Ms. Hanh pointed out that the trading of carbon credits is causing inaccurate misunderstandings in Vietnam. “I read an article in a newspaper with high traffic that said “People who sleep one night and wake up have credits”, this is a completely wrong understanding,” Ms. Hanh gave an example.

Mr. Josh Margolis guides businesses to participate in the simulated carbon market using the CarbonSim tool.
Mr. Josh Margolis guides businesses to participate in the simulated carbon market using the CarbonSim tool.

“Credit is not an international gift given to Vietnam but a new commodity, credit is due to project activities that create voluntary emission reductions, and a legal corridor to manage credits of -bon is being discussed by the management agency, to ensure operating conditions for the market are transparent, clear and fair,” Ms. Hanh emphasized.

Ms. Hanh analyzed that previously it was the Clean Development Mechanism (CDM), but now it is a voluntary mechanism. These credits do not “fall from the sky” but must be invested in technological transformation. To earn 5 dollars / 1 credit but it may cost us 6 dollars to create 1 credit.

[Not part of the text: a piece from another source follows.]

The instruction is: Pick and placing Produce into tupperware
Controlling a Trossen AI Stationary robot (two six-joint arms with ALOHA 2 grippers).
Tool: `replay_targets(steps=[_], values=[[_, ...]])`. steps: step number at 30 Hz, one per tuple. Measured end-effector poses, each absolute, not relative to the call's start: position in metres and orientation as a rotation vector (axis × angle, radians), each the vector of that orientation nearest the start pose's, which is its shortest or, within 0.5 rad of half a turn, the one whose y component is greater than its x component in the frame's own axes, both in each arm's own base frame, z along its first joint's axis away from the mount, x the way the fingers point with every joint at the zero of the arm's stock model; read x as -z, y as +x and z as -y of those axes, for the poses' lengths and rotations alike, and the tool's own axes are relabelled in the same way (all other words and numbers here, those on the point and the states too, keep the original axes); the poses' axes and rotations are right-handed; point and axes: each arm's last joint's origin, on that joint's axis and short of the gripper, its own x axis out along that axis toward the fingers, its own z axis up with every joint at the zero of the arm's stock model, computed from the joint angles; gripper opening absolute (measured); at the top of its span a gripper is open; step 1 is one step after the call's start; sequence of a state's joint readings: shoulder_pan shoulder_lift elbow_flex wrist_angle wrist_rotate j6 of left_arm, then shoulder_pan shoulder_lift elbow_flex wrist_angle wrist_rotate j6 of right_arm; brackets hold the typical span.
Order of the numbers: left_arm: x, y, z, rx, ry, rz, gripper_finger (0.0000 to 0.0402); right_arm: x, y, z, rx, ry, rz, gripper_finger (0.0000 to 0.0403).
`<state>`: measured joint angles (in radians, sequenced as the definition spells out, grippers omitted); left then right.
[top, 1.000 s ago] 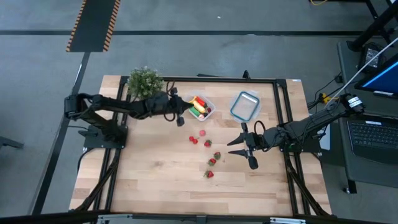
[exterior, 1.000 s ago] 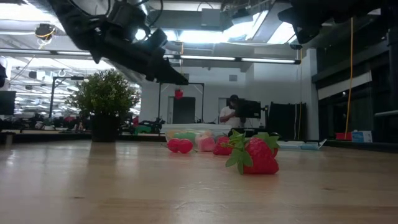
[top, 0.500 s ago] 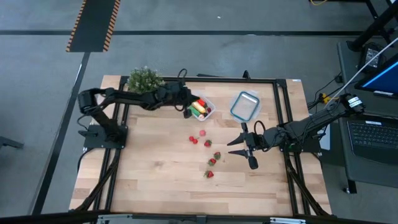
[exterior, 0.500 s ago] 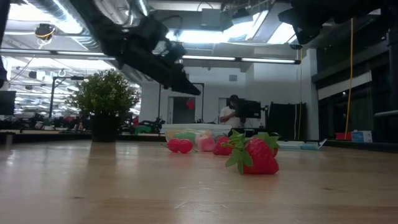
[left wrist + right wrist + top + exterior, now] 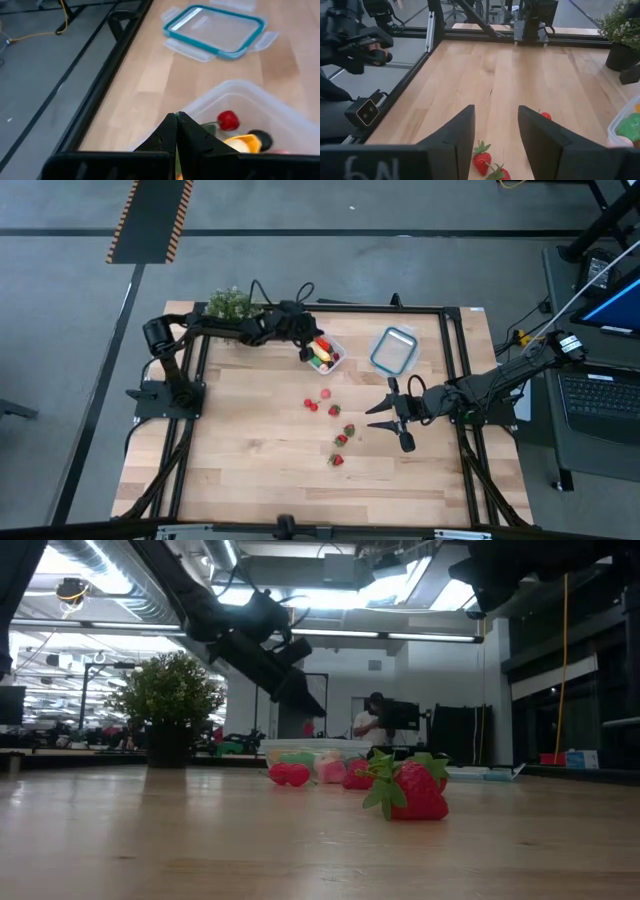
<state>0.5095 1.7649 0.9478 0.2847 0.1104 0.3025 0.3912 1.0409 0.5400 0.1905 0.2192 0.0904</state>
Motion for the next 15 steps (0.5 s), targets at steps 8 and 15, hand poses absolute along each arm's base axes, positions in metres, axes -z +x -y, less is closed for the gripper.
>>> replay_targets(steps=[8,15], values=[[-0.173,0.310,-0.189,-0.325,0.119,-0.605,0.0000,-0.237,0.207,-0.079,-0.161,-0.031,-0.303,0.0152],[-0.164,0.309,-0.194,-0.306,0.109,-0.619,0.0000,-0.237,0.207,-0.079,-0.161,-0.029,-0.303,0.0152]])
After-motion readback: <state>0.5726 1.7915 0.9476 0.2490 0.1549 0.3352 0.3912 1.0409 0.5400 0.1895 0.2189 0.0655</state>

“Creating a credit requires a third party to evaluate, register, verify to issue the credit as well as the cost of investing in the technology to create that credit,” Ms. Hanh emphasized.

According to Ms. Hanh, the carbon credit project from forests is the most complicated type of project after agriculture in being recognized and creating carbon credits, not simply multiplying the forest area. Rice and price mean money.

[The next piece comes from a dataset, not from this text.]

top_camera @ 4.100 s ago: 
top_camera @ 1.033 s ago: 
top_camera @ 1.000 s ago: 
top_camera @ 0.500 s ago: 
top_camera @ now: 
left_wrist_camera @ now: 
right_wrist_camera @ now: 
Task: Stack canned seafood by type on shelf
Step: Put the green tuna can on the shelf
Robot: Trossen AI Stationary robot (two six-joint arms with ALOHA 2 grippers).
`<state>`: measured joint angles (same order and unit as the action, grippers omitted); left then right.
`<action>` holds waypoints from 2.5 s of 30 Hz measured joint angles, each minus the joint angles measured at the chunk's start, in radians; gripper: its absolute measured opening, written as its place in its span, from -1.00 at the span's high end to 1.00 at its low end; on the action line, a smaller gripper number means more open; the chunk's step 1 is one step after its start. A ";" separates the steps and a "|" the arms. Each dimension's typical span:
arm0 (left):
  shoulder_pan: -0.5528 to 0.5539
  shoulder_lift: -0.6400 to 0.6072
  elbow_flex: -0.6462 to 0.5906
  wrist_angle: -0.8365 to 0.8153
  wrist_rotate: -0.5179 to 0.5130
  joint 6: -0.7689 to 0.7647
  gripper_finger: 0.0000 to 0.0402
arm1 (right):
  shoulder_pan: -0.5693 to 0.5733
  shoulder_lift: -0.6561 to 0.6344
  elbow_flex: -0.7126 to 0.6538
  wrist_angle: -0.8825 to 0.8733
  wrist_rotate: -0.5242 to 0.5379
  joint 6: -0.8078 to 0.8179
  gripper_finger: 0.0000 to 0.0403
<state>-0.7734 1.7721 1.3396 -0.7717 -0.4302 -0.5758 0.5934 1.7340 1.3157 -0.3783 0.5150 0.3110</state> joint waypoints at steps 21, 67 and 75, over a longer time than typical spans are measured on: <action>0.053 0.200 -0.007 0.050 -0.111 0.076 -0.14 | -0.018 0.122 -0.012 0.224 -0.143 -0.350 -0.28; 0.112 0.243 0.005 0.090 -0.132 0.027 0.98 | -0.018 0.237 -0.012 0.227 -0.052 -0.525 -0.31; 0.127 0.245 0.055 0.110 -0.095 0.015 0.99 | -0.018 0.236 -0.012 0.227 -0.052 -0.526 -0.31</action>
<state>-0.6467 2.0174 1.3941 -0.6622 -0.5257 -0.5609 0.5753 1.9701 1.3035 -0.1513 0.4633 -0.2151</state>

Regarding the carbon credit offset mechanism in ETS, Ms. Hanh explained that only credits generated from certain projects and registered according to the mechanism prescribed by the Government are allowed to be used. used for compensation. For example, in Vietnam, the Government allows 10% of an enterprise’s assigned limit to be offset with carbon credits, meaning that if an enterprise’s emission rights are 100%, the enterprise must ensure 90% compliance with carbon credits. quota, 10% of businesses are allowed to buy credits to compensate.